→ **What you will do**: Repeat the listing that follows character for character, omitting images.

→ **Input data**:
# # # # #

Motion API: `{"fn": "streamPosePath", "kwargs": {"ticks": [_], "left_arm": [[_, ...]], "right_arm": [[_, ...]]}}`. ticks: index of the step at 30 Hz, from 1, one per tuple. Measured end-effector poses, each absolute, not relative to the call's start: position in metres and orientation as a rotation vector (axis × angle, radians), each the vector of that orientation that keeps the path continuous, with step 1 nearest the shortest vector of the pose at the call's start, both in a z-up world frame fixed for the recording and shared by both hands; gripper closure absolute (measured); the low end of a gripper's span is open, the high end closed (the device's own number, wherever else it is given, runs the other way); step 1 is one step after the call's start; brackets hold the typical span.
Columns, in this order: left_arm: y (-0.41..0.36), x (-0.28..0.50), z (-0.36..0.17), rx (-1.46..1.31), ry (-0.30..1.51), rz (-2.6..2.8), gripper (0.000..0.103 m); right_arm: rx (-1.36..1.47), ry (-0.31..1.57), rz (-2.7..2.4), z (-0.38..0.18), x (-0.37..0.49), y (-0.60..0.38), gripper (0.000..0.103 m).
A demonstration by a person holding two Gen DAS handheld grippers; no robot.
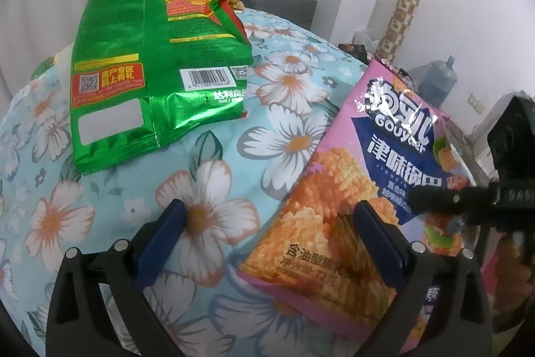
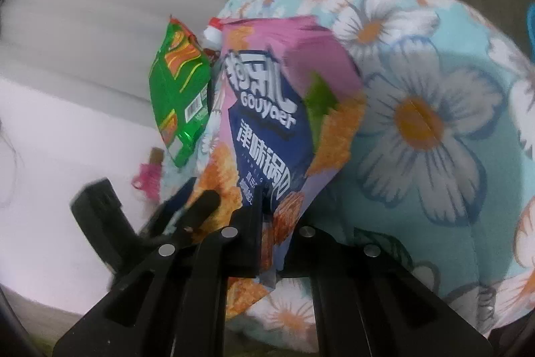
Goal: Collect trash
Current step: 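Lift the pink bag with the right tool while the left tool approaches the green snack bag, then grasp the green snack bag with the left tool while the right tool holds the pink bag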
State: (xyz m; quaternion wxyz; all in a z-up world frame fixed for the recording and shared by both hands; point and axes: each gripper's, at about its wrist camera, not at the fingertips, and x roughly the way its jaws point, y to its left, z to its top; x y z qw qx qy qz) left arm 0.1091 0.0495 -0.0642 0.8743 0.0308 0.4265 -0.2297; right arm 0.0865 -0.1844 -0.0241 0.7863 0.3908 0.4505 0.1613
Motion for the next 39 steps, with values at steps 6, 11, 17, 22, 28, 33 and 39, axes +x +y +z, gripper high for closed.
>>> {"fn": "streamPosePath", "kwargs": {"ticks": [6,11,17,22,28,33,39], "left_arm": [[0.074,0.11,-0.04,-0.07,0.797,-0.52,0.006],[0.115,0.122,0.011,-0.085,0.615,-0.49,0.006],[0.164,0.194,0.042,-0.171,0.598,-0.497,0.006],[0.182,0.262,0.028,-0.288,0.693,-0.516,0.009],[0.194,0.31,0.003,-0.419,0.785,-0.537,0.022],[0.199,0.305,0.008,-0.487,0.754,-0.6,0.039],[0.178,0.254,0.047,-0.418,0.628,-0.771,0.039]], "right_arm": [[0.833,0.968,0.327,-0.023,0.085,-0.181,0.1],[0.827,1.003,0.325,-0.022,0.092,-0.18,0.1],[0.832,1.005,0.312,-0.022,0.094,-0.178,0.1],[0.823,1.014,0.291,-0.02,0.095,-0.175,0.1],[0.821,1.034,0.282,-0.019,0.098,-0.174,0.1],[0.819,1.038,0.274,-0.018,0.1,-0.172,0.1],[0.814,1.042,0.268,-0.018,0.101,-0.17,0.1]]}}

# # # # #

→ **Answer below**:
Motion API: `{"fn": "streamPosePath", "kwargs": {"ticks": [_], "left_arm": [[_, ...]], "right_arm": [[_, ...]]}}`. ticks: index of the step at 30 Hz, from 1, one per tuple. Measured end-effector poses, each absolute, not relative to the call's start: position in metres and orientation as a rotation vector (axis × angle, radians), each the vector of that orientation that keeps the path continuous, with step 1 nearest the shortest vector of the pose at the call's start, both in a z-up world frame fixed for the recording and shared by both hands; gripper closure absolute (measured); the low end of a gripper's span is open, the high end closed (the device's own number, wherever else it is given, runs the other way); step 1 is one step after the call's start; brackets hold the typical span.
Columns, in this order: left_arm: y (-0.41..0.36), x (-0.28..0.50), z (-0.36..0.17), rx (-1.46..1.31), ry (-0.30..1.51), rz (-2.6..2.8), gripper (0.000..0.103 m); right_arm: rx (-1.36..1.47), ry (-0.31..1.57), rz (-2.7..2.4), z (-0.38..0.18), x (-0.37..0.49), y (-0.60..0.38), gripper (0.000..0.103 m).
A demonstration by a person holding two Gen DAS handheld grippers; no robot.
Goal: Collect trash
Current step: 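Lift the pink bag with the right tool while the left tool approaches the green snack bag, then grasp the green snack bag with the left tool while the right tool holds the pink bag
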State: (xyz m; quaternion wxyz; all in a z-up world frame fixed for the recording and shared by both hands; point and axes: each gripper's, at about its wrist camera, not at the fingertips, and x roughly the way its jaws point, y to its left, z to its top; x y z qw qx qy qz) left arm 0.1091 0.0495 -0.0642 0.8743 0.0308 0.4265 -0.2297; right arm 0.0865 -0.1844 -0.0241 0.7863 0.3908 0.4505 0.1613
Motion for the next 39 steps, with values at steps 6, 11, 17, 22, 28, 33 and 39, axes +x +y +z, gripper high for closed.
>>> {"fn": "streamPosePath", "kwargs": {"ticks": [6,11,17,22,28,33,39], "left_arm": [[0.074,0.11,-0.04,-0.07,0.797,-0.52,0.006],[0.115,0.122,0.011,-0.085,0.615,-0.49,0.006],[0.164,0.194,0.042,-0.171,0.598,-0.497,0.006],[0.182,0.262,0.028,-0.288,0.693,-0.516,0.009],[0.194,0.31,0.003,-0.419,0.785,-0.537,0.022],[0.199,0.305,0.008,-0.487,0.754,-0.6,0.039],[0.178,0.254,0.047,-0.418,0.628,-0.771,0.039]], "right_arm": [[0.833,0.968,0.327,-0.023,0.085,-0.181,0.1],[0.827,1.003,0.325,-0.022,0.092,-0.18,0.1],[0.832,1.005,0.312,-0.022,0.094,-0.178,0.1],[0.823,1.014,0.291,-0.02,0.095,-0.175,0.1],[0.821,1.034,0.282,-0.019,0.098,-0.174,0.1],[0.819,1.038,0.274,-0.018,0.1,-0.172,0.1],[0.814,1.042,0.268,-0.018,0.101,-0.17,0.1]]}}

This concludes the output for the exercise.